Below are the records; copy each line in which "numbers" can be found.

_Information_
--

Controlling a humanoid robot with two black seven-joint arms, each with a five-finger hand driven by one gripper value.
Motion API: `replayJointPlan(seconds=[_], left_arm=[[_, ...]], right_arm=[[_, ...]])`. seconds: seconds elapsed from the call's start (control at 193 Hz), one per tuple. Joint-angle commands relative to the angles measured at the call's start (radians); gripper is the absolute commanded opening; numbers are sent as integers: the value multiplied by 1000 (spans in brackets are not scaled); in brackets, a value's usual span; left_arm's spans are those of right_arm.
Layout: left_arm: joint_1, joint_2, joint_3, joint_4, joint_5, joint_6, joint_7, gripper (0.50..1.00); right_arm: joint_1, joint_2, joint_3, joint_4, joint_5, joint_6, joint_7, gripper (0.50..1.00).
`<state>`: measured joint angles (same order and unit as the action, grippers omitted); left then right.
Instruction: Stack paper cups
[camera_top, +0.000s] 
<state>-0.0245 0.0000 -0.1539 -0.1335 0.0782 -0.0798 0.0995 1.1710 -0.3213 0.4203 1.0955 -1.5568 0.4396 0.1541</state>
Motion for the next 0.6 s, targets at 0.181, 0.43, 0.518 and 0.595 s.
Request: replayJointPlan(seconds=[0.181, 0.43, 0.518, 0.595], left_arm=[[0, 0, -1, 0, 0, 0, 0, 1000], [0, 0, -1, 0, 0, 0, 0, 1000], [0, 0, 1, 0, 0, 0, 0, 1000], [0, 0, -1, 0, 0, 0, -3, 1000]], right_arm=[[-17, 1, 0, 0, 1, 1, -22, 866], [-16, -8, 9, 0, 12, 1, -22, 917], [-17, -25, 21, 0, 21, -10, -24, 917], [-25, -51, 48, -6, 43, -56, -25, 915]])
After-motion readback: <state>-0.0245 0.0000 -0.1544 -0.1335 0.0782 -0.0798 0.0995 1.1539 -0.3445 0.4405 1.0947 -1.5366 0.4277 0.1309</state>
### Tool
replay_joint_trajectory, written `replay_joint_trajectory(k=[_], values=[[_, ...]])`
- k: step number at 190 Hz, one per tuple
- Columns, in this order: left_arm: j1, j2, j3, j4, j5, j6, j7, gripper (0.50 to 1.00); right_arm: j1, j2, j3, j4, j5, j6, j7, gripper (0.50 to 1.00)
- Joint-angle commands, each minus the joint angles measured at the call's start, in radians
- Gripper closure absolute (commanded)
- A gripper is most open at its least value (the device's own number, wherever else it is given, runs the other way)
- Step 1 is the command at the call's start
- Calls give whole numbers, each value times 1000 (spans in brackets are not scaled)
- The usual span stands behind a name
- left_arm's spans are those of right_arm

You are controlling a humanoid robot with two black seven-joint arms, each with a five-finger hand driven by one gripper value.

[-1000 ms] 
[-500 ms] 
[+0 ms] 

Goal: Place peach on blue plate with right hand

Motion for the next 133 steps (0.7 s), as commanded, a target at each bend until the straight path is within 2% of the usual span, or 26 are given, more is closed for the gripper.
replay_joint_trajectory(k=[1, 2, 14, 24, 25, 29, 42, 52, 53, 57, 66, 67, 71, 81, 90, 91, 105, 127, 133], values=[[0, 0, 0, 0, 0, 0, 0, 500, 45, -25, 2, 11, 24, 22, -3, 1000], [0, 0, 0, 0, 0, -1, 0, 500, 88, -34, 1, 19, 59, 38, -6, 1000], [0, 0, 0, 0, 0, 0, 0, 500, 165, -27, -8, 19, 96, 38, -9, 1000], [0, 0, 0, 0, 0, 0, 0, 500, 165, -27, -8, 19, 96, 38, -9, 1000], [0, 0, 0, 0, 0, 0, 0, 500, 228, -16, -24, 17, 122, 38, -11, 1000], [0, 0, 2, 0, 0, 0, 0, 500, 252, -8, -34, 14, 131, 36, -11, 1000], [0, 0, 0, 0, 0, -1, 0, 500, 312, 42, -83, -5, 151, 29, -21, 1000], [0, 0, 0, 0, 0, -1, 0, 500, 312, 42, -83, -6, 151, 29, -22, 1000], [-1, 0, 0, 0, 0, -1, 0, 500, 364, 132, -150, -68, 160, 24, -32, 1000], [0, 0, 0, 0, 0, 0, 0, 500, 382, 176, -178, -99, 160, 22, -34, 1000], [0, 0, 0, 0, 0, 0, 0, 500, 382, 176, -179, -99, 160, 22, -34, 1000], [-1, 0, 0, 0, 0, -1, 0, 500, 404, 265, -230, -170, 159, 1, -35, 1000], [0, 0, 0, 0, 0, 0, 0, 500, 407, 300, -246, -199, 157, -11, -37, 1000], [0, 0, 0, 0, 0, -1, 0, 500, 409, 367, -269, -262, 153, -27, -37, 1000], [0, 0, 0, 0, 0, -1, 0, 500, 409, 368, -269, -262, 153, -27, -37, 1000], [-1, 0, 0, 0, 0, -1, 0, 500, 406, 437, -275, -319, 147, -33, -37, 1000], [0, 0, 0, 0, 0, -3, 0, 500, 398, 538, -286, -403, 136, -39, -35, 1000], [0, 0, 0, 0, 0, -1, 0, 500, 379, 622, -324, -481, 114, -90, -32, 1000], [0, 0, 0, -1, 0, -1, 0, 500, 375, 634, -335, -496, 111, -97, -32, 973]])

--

_Response below_
Motion API: `replayJointPlan(seconds=[_], left_arm=[[_, ...]], right_arm=[[_, ...]])`. seconds: seconds elapsed from the call's start (control at 193 Hz), one per tuple. Joint-angle commands relative to the angles measured at the call's start (radians); gripper is the absolute commanded opening; numbers are sent as integers: the value multiplied by 1000 (spans in brackets are not scaled); in brackets, a value's usual span; left_arm's spans are those of right_arm.
- Calls give whole numbers, each value times 1000 (spans in brackets are not scaled)

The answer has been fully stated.